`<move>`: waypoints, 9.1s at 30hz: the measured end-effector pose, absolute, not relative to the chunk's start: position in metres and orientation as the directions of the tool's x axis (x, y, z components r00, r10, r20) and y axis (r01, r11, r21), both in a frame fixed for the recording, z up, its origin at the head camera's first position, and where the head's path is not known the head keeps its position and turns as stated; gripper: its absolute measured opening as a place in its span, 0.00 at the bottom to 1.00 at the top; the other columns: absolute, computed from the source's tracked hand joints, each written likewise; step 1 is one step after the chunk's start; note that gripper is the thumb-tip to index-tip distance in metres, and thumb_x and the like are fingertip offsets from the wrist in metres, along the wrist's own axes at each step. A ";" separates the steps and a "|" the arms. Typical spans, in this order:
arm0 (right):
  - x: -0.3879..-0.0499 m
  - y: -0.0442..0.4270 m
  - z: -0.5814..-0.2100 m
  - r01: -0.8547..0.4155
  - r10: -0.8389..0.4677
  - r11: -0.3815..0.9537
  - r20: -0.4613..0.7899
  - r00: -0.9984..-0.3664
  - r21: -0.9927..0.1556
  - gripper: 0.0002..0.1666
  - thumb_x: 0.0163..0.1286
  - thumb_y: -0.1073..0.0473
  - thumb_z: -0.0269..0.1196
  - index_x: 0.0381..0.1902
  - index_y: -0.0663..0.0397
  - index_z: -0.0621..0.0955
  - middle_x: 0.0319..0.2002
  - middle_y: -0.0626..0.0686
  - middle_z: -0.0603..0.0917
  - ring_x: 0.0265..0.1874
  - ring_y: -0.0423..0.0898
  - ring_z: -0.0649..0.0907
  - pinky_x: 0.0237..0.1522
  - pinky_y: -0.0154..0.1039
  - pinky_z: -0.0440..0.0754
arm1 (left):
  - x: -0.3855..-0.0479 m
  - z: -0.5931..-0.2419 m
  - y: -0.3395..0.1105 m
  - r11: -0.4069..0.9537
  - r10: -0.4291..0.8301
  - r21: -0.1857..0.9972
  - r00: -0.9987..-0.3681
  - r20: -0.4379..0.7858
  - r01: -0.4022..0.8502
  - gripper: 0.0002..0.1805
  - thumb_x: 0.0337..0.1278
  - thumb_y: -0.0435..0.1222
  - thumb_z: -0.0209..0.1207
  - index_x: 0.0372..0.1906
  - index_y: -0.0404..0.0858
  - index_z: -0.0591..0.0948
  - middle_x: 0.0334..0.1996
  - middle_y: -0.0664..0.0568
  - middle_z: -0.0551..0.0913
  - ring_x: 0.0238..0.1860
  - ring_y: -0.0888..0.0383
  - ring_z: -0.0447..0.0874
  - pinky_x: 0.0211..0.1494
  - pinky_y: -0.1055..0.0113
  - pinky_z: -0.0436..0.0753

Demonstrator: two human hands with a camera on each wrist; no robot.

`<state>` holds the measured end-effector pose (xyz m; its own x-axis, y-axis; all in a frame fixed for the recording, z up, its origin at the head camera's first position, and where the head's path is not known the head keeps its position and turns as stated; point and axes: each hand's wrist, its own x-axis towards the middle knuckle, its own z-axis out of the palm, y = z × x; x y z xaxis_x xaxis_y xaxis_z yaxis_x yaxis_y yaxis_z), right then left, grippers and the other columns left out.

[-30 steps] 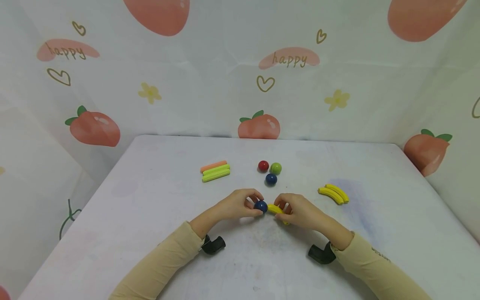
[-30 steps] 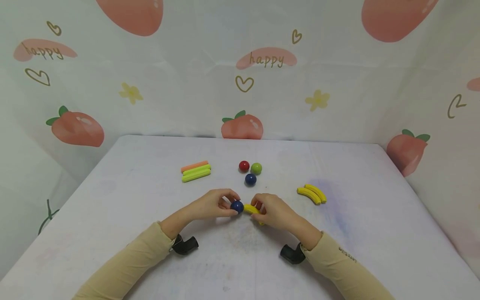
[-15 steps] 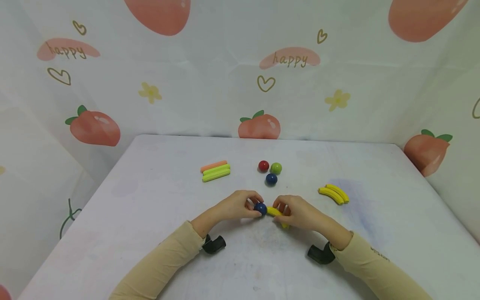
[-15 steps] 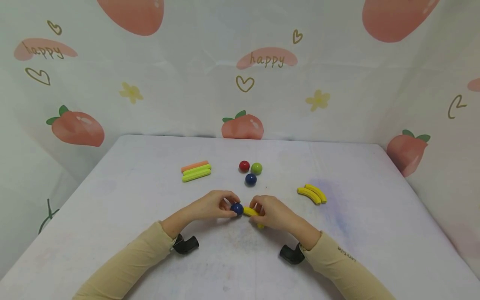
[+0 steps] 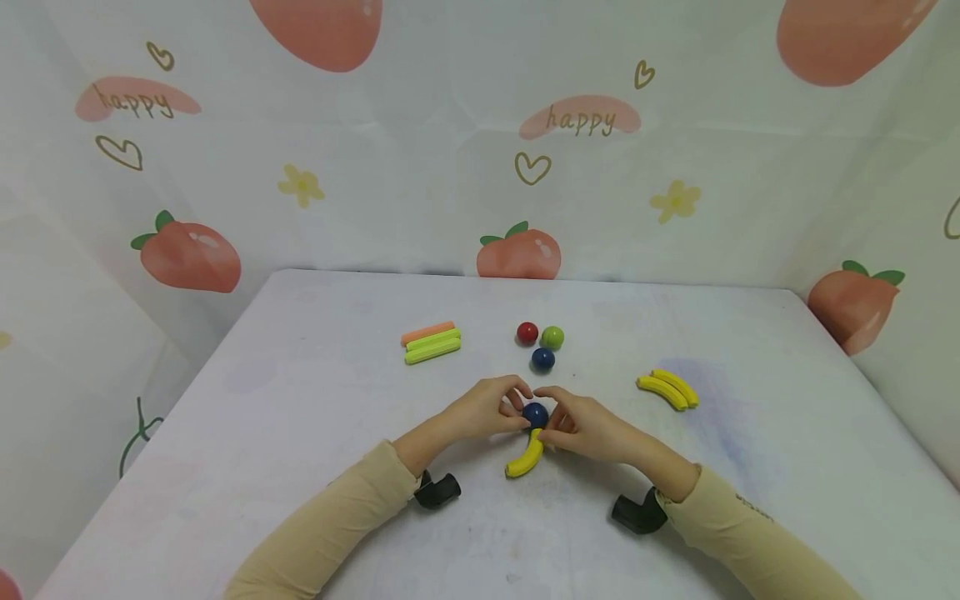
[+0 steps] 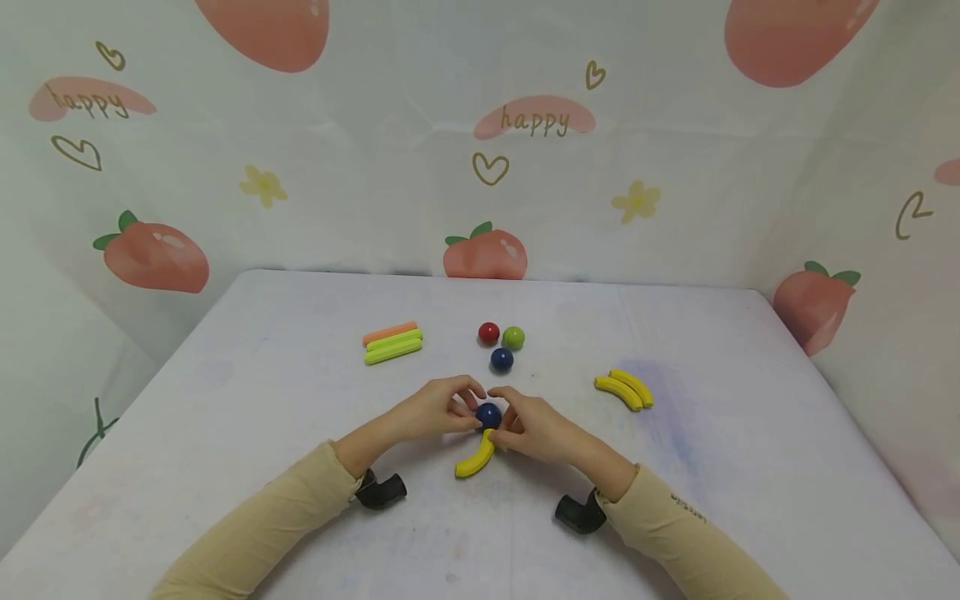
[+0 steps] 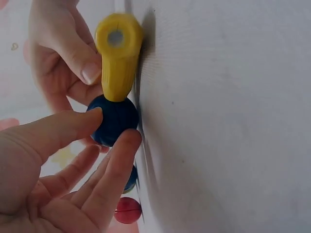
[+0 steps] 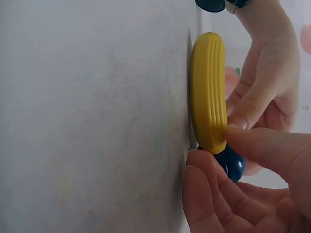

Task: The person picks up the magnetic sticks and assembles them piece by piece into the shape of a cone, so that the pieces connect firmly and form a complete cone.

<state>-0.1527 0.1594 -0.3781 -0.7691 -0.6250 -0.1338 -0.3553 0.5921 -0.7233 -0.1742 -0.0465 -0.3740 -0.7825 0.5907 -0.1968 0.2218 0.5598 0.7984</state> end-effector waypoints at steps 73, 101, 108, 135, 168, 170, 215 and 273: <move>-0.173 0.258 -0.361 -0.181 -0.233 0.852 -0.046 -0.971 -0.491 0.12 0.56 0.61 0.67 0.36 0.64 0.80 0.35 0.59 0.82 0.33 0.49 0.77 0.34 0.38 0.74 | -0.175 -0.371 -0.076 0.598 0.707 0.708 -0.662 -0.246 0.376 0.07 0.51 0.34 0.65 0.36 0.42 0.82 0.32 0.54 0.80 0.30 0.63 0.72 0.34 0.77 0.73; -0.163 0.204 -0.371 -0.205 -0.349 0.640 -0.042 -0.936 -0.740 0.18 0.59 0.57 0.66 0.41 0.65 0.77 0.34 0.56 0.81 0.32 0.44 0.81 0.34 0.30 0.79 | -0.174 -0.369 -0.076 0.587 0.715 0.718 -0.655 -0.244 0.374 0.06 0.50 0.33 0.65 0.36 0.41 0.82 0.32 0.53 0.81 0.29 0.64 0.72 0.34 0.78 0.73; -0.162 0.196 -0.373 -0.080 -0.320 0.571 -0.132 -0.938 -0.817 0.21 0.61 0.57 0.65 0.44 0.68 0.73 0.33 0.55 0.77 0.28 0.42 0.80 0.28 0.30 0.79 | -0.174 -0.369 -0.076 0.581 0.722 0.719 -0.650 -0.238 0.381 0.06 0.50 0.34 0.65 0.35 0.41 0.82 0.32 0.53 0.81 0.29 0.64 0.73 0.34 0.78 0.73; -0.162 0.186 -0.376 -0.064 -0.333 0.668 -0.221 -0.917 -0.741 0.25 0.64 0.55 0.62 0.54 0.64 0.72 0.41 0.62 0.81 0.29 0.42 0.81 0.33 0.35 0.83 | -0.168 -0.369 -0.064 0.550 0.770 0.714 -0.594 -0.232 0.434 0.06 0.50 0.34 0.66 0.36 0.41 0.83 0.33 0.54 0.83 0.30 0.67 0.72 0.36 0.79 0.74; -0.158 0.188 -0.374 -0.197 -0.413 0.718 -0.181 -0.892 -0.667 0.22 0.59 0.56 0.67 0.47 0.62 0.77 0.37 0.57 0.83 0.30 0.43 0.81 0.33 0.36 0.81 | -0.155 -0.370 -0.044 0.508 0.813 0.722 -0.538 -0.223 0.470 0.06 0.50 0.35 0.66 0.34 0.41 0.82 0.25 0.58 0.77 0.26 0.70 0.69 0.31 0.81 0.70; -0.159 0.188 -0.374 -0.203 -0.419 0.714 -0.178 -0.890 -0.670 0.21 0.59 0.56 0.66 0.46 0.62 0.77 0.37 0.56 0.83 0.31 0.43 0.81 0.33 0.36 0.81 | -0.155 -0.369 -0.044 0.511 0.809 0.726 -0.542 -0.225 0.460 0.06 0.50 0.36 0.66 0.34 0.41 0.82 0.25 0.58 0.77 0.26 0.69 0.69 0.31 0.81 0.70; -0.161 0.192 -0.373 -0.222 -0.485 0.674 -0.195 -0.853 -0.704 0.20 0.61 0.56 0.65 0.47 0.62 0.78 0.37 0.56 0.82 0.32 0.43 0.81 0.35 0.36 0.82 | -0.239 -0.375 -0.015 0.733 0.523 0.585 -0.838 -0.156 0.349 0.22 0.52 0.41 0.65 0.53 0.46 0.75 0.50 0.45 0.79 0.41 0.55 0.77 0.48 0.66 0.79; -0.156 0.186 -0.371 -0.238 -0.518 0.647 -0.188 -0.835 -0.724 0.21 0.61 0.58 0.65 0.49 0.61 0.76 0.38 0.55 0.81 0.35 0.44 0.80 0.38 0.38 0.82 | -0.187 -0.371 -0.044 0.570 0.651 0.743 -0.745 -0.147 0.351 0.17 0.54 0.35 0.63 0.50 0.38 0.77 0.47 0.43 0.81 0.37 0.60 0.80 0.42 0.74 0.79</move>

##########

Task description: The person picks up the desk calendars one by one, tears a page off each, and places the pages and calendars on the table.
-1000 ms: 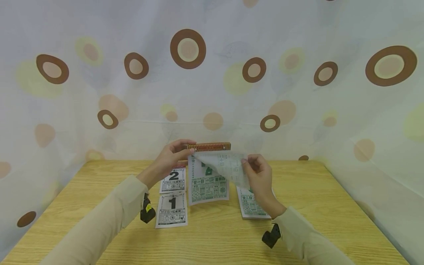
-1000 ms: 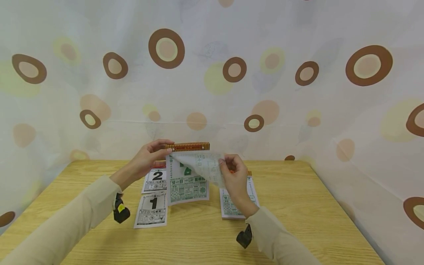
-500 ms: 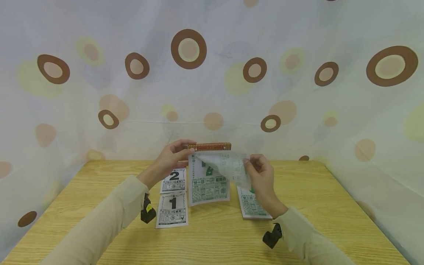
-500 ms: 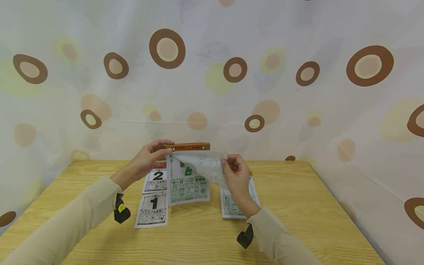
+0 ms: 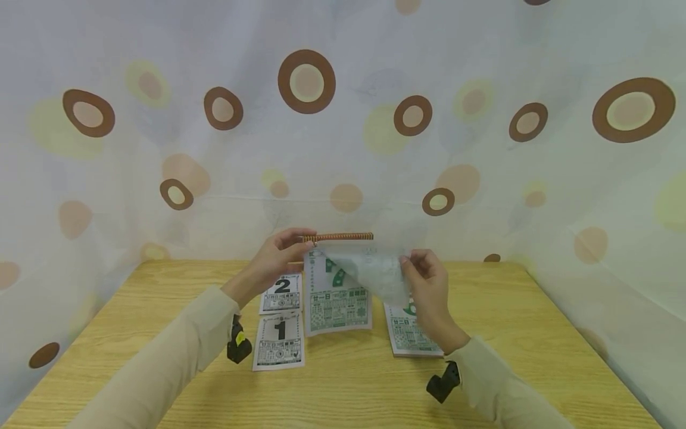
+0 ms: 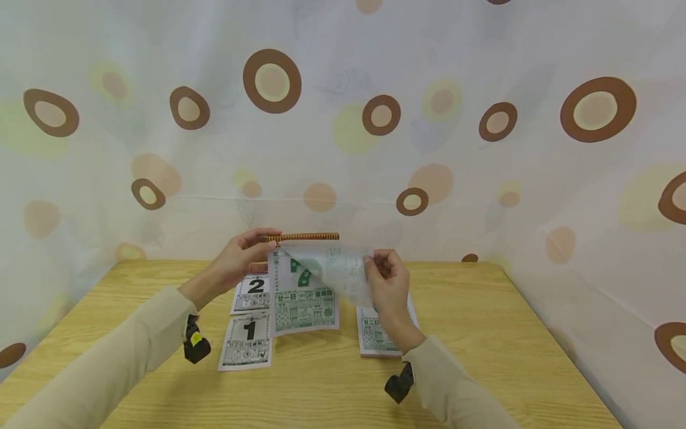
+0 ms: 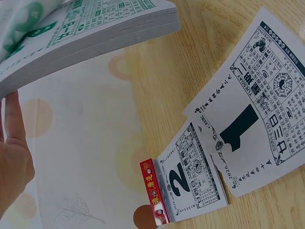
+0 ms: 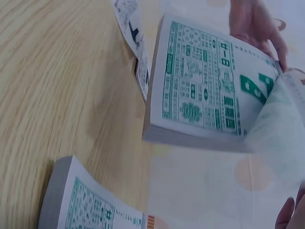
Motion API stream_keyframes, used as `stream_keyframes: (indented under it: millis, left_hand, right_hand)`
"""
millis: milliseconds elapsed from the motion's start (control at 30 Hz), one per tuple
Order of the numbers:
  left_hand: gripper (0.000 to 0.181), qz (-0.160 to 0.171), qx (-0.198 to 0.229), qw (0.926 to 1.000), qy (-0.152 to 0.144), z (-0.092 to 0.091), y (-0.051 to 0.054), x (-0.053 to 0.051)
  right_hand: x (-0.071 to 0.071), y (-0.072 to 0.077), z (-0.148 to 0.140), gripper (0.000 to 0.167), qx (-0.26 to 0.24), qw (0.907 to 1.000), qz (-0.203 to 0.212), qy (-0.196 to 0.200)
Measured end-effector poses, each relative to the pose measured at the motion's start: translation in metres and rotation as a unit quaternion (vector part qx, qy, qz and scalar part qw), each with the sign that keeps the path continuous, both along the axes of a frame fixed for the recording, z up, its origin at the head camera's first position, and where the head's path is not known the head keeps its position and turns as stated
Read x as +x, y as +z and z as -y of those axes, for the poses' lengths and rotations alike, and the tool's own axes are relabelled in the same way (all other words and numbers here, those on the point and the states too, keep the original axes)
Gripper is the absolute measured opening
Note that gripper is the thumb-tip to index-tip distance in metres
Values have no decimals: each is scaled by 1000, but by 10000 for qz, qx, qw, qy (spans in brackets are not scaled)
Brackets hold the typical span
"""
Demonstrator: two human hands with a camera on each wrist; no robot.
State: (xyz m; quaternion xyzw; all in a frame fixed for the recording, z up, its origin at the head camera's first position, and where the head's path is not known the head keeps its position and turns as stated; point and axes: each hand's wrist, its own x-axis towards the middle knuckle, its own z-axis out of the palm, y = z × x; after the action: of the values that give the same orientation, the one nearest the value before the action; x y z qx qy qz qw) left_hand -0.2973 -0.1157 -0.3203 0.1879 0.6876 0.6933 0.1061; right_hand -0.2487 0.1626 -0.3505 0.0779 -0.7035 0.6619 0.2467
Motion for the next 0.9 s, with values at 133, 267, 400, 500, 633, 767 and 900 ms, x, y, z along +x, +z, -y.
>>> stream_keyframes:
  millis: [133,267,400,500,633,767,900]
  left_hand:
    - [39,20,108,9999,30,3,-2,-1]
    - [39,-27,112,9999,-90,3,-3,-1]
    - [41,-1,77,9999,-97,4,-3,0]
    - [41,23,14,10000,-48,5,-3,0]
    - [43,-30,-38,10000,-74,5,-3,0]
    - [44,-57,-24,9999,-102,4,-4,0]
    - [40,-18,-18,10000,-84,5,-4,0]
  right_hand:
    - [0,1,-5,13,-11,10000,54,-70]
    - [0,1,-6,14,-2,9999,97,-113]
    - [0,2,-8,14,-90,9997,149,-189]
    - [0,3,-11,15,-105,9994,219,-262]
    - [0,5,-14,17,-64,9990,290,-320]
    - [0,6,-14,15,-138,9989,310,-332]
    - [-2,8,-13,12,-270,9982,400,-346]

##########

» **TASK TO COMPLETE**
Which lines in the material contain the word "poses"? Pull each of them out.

» **PROBLEM SOLUTION**
Measured end-effector poses, each relative to the pose measured at the motion's start: translation in metres and rotation as a unit quaternion (vector part qx, qy, qz and scalar part qw), each with the sign that keeps the path continuous, both along the axes of a frame fixed for the recording, z up, its origin at the head camera's first position, and where the head's path is not known the head keeps its position and turns as stated
Read x as +x, y as +z and z as -y of those axes, for the poses' lengths and rotations alike, and the tool's own axes are relabelled in the same way (all other words and numbers here, those on the point and the states too, keep the original axes)

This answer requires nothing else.